Wolf et al. [231] guidelines are specifically oriented to design microgestures for secondary tasks, exploiting the free attentional and motor resources of the user while performing less demanding or automated primary tasks, such as driving. The provided taxonomy helps the designer to choose gesture according to ergonomics consideration, while the choice of technology for gesture recognition should be adapted to the different types of gestures, suggesting EMG for pressing gestures and accelerometers for tapping.

Valdes et al. [209] discussed some implications for the design of gesture interaction with active tokens obtained from the gesture elicitation study. They suggested exploiting interaction beyond the surface on which tokens are placed (often a multitouch interactive table for data visualization), as well as providing continuous feedback for some of the interactions with the data through active tokens. In

relation to tangible gesture design, they suggested reusing gestures across multiple commands to facilitate learnability and memorability of gestures. Moreover, they suggested designing custom active tokens to provide physical affordances, metaphors and constraints to the users. In a later work, Okerlund et al. [152] attached physical objects to the active tokens and discovered that although users had more difficulty to figure out the interaction compared to intangible representations in the token, they engaged longer in the interaction, with a better understanding of the task (biological experiments in a museum exhibition).

2.4.3 Building Frameworks

Building frameworks for tangible gesture interaction are specific for the different types of gestures.

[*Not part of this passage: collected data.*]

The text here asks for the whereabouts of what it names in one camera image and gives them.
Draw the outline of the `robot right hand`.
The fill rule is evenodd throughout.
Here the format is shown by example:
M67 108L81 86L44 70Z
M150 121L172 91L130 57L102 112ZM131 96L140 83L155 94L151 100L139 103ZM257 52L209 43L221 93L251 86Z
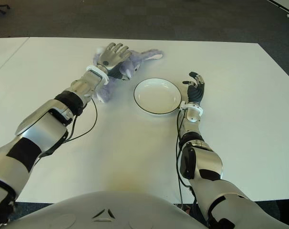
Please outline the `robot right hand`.
M196 72L190 72L189 76L192 77L194 81L182 81L182 84L188 85L188 102L200 104L204 96L205 82L202 76Z

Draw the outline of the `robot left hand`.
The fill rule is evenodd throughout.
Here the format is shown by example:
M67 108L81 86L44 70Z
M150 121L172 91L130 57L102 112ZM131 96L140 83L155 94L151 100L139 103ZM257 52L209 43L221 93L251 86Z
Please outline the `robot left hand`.
M120 72L120 68L130 55L128 46L112 42L100 54L96 66L110 77L123 79L124 74Z

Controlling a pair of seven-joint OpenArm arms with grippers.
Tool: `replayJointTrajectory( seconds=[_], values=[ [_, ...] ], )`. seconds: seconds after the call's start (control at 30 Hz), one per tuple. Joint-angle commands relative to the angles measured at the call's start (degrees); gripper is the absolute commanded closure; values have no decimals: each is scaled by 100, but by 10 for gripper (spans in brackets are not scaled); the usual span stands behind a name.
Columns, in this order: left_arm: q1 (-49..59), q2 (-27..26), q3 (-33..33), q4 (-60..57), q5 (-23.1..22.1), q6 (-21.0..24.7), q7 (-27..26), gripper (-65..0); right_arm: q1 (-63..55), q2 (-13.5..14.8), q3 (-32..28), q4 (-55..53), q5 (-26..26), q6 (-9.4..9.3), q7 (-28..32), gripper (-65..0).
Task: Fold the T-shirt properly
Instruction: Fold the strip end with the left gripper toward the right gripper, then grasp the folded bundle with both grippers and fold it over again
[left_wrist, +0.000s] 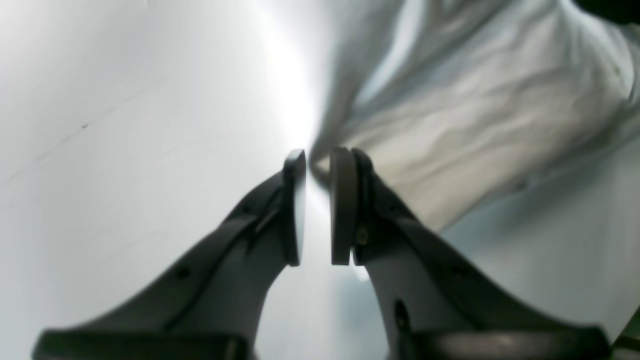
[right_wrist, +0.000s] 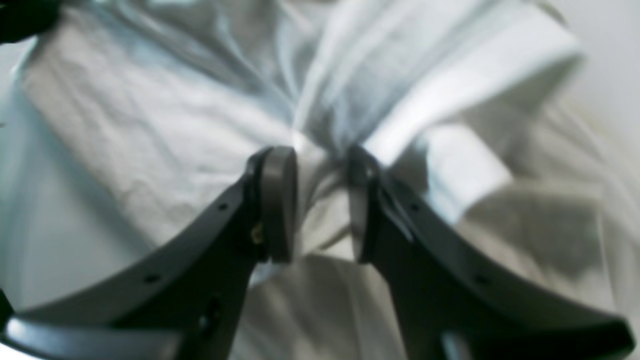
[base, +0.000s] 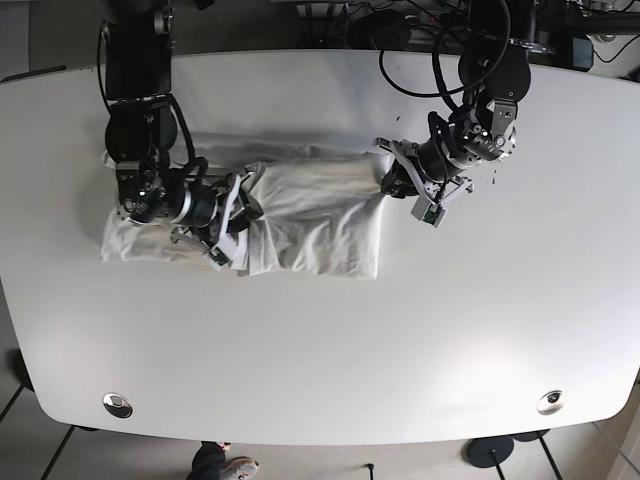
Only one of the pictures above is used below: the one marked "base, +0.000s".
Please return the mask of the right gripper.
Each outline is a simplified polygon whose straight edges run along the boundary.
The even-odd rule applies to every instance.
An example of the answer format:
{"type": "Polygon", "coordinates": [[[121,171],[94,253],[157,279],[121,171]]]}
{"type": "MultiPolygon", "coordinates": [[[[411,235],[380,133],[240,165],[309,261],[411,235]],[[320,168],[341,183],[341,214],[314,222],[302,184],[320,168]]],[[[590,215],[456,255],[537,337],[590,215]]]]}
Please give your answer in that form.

Wimmer’s GRASP framework [228] provides directives for building grasp sensing systems. Three steps are required: capture, identification and interpretation. Different techniques allow capturing grasps. The user hand can be tracked with computer vision techniques to estimate the 3D joints of the hand, although often it is difficult to assess whether there is contact between the hand and the object.

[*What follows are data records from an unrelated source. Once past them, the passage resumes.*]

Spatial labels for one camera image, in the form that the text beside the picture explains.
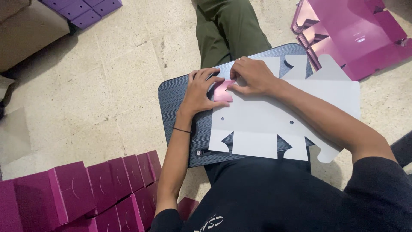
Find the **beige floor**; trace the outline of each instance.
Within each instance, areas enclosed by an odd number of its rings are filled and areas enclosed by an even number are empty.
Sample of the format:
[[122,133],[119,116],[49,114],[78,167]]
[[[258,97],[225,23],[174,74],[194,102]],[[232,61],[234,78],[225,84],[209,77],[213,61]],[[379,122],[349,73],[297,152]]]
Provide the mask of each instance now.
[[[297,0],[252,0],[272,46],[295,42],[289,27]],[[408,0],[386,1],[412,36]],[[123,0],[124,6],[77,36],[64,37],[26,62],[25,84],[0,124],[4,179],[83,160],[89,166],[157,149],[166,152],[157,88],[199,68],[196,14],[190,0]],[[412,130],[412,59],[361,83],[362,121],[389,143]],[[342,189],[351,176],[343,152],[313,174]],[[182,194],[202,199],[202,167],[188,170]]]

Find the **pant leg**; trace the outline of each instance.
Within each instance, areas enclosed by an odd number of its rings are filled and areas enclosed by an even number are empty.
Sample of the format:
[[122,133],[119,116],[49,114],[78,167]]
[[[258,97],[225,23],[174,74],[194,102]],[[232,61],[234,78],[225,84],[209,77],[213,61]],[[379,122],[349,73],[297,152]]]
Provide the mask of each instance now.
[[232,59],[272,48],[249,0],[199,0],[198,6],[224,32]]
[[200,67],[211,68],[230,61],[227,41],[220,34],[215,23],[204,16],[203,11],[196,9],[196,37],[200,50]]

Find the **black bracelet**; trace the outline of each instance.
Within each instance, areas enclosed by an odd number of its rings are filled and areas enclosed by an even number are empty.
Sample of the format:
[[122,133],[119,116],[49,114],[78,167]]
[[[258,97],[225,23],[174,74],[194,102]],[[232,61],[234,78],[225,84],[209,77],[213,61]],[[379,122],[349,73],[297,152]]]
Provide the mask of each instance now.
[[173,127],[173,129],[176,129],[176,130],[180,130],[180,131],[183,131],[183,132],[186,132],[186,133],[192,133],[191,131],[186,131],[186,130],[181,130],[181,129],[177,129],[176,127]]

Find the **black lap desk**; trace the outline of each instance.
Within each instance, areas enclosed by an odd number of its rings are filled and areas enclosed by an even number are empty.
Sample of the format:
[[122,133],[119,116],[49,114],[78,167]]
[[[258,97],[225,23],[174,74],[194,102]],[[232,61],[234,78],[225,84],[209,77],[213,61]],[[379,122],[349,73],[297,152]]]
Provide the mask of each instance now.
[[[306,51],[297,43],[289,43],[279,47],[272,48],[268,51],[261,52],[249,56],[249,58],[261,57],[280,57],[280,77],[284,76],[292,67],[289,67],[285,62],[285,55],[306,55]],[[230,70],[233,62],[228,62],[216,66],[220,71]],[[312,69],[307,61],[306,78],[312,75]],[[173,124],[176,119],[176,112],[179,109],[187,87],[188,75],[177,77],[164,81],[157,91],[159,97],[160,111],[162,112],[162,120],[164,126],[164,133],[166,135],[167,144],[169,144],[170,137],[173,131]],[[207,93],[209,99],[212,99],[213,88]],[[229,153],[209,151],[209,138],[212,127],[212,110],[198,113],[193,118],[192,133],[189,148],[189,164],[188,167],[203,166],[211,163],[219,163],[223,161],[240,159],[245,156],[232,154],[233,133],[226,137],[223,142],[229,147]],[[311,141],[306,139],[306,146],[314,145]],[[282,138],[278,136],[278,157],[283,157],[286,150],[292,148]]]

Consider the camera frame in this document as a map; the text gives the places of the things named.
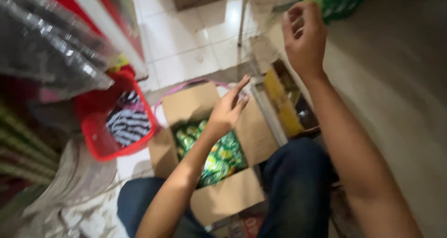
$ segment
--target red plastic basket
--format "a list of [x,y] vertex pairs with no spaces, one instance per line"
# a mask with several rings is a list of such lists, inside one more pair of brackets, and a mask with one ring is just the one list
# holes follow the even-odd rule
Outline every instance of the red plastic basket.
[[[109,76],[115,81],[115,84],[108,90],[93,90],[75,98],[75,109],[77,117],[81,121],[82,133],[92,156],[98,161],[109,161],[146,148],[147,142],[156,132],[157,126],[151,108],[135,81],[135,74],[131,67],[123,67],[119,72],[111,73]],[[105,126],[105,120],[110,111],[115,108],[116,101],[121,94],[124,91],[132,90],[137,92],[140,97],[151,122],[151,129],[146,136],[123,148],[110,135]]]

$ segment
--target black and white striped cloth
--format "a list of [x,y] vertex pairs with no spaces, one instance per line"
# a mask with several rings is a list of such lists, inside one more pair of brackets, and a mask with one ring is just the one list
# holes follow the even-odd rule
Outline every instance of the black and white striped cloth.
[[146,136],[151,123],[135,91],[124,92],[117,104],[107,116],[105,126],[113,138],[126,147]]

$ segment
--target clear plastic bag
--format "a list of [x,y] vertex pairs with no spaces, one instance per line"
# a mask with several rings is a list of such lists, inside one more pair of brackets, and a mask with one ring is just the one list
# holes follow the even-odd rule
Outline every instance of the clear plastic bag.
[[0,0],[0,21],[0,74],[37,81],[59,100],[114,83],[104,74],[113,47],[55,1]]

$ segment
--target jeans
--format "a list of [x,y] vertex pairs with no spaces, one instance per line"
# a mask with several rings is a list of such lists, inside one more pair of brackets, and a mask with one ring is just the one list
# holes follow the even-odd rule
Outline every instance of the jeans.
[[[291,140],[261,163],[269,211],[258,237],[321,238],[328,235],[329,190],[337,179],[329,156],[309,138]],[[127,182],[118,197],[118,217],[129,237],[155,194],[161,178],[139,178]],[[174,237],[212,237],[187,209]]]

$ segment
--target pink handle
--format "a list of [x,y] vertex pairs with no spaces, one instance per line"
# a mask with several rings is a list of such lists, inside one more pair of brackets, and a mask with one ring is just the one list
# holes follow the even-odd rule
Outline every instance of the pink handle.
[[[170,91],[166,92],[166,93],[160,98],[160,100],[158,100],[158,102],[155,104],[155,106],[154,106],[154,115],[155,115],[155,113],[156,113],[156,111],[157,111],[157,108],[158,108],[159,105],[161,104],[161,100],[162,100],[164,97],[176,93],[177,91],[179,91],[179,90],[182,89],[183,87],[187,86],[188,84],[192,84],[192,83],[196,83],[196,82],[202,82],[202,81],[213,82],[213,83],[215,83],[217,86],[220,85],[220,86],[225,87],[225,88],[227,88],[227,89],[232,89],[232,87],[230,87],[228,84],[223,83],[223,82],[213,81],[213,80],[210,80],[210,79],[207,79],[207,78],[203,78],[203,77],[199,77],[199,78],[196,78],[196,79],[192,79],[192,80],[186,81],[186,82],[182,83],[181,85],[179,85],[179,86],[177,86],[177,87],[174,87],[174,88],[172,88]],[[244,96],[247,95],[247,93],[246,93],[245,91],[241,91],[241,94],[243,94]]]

Data gloves with pressure sensors on the fingertips allow estimating also force contacts with the objects, but reduce the sensitivity of user’s tactile perception. RFID readers attached to the user’s wrist allow to detect when the user hold an object in the hand but do not allow determining the particular grasp. In alternative, the surface of the object could be instrumented with capacitive sensors or pressure sensors. In both latter cases, the capture step has the purpose to obtain the grasp signature, i.e., the digital representation of contact points between the hand and the object or the digit positions. The computer should classify the signature using either heuristics or machine learning. Finally, once grasps are identified, they should be interpreted by the system to produce some output.

Ferscha et al. [64] proposed a framework to recognize orientation gestures with artifacts.

Exploiting an accelerometer that can be attached to the user’s hand or to an artifact, the authors proposed a gesture library to recognize three types of gestures (32 gestures in total): orientation gestures of the user’s hand, orientation gestures of a small artifact that can be held in the hand, orientation gestures with larger artifacts, which are manipulated occasionally by the users.

Klompmaker et al. [118] proposed dSensingNI, a framework for detecting interactions with object based on depth sensing (Kinect). The framework is able to detect finger touches on arbitrary surfaces (including objects); finger, hand and arm gestures; arbitrary physical objects; object-object interactions (such as grouping and stacking) and hand-object interactions (such as moving, grasping and releasing). Moreover, the framework is robust to occlusion caused by hands over the objects.